Other causes of headaches and migraines include: 

  • Anger – Built up anger can cause the muscles in both your neck and the back of your head to tense up, putting pressure on the nerves at the top of your spine, resulting in a headache. 
  • Strong Fragrances – Sometimes the chemicals found in perfumes, soaps, or household cleaning products can cause headaches. 
  • Weather – Changes in weather can cause headaches as the barometric pressure changes in the atmosphere. Most experts hypothesize that these pressure changes can cause both electrical and chemical changes within the brain, which affects nerve endings, leading to headaches. 
  • Bright Lights – Both bright lights and lights that flicker on and off can increase levels of chemicals within the brain, specifically causing change in the occipital lobe, leading to migraine headaches. 
  • Teeth Grinding/Jaw Pain – If you grind your teeth, specifically throughout the night while sleeping, this can cause tightening in your jaw muscles as they contract, resulting in a headache. 
  • Food – All foods are not created equal, and chances are, unless the foods you consume were created by Mother Nature alone (without the aid of any chemicals, pesticides, fertilizers, etc), then you’re not only eating food, but a laundry list of chemicals with every bite. Yummy…right? 

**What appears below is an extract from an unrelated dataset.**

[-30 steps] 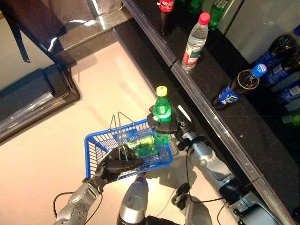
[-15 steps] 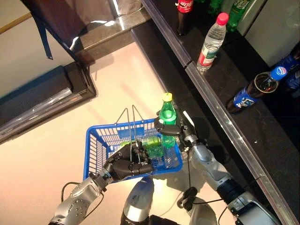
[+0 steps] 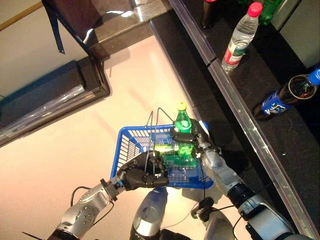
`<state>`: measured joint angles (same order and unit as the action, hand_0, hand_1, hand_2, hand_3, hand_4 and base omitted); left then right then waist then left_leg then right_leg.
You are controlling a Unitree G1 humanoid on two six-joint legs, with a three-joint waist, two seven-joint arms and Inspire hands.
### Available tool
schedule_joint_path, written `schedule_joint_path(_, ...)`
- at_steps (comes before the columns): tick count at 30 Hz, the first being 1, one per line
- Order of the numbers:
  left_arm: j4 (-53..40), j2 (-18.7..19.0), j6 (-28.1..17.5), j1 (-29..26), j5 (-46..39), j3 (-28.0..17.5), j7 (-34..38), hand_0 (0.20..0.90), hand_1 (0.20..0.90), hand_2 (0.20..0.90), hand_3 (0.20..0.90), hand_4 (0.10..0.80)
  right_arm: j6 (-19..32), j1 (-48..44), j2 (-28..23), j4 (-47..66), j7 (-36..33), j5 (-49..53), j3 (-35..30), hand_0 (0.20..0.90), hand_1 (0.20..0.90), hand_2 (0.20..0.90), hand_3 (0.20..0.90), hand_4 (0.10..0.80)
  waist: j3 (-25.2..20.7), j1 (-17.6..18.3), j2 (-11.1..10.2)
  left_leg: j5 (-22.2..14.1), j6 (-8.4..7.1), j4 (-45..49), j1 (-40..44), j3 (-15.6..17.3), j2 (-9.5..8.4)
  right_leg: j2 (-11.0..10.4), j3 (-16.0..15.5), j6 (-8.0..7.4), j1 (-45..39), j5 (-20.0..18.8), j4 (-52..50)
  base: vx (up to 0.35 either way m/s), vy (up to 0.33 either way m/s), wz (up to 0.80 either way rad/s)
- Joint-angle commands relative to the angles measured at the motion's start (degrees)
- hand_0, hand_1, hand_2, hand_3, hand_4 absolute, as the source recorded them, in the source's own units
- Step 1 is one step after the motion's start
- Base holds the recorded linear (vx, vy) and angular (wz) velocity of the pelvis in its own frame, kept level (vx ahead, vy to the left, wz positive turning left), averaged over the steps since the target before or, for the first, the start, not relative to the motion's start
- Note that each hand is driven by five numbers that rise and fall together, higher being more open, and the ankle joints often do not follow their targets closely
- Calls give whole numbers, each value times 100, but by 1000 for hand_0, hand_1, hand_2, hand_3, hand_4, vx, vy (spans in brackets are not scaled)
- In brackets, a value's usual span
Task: Pick up the drink and place into the basket.
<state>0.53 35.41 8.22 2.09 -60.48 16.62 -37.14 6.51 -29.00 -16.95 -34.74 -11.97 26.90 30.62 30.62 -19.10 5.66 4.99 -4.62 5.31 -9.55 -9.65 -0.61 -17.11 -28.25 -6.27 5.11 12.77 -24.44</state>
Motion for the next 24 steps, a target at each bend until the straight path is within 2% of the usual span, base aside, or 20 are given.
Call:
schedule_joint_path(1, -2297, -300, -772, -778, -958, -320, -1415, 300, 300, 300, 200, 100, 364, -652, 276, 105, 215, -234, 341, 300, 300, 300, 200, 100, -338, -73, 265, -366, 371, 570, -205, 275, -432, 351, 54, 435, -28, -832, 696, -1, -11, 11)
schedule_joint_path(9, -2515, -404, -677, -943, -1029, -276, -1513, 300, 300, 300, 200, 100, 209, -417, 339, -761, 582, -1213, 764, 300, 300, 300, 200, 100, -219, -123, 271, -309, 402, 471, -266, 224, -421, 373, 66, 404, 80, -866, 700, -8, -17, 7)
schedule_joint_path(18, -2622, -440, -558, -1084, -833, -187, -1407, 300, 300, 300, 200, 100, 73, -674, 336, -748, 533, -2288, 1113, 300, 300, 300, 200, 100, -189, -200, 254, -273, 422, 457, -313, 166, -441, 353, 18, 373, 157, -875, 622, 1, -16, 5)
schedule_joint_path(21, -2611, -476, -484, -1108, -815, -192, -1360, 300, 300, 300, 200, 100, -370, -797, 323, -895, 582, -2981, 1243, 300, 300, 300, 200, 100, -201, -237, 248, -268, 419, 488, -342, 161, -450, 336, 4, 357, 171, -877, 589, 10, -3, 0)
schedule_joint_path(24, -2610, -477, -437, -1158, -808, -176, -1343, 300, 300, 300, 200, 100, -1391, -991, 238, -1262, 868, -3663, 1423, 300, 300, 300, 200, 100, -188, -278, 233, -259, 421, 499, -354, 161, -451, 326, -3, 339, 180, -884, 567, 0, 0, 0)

Foods that have a high chemical load (think processed foods here with artificial ingredients) are often headache and migraine culprits. Even fresh fruits and vegetables, if they’ve been grown with the use of chemicals, can cause headaches. 

Another food that is notorious for causing headaches is aged cheese. This is due to the tyramine content in such kinds of cheese, a naturally occurring chemical known to constrict and dilate blood vessels, which contributes to headaches and migraines. 

Relief For Headaches/Migraines

If you can pinpoint the cause of your headaches or migraines, you may be able to lessen the frequency in which you experience these painful occurrences simply by avoiding those triggers. 

But, what about the headaches and migraines that are caused due to muscle and joint pain, nerve pressure, and posture? 

Of course, you can work to decrease stress to relieve tension. 

And, if you’ve suffered with headaches or migraines for long, I’m sure you’re not unfamiliar with over the counter or prescription medications that aim to help. 

But, there are other measures that have proven helpful, even highly effective, when it comes to headache/migraine relief.

Below we’ve listed 8 simple stretches, approved by physical therapists, chiropractors, and other experts that can help to loosen tight muscles in your neck and shoulders, thereby relieving pressure on the nerves in your spine and offering much needed headache/migraine relief. 

And, stretching is also known to relieve overall stress which can lessen any tension you may be carrying in those areas causing muscle tightness. 

Regularly incorporating these stretches can improve posture, and potentially even prevent headaches in the first place. 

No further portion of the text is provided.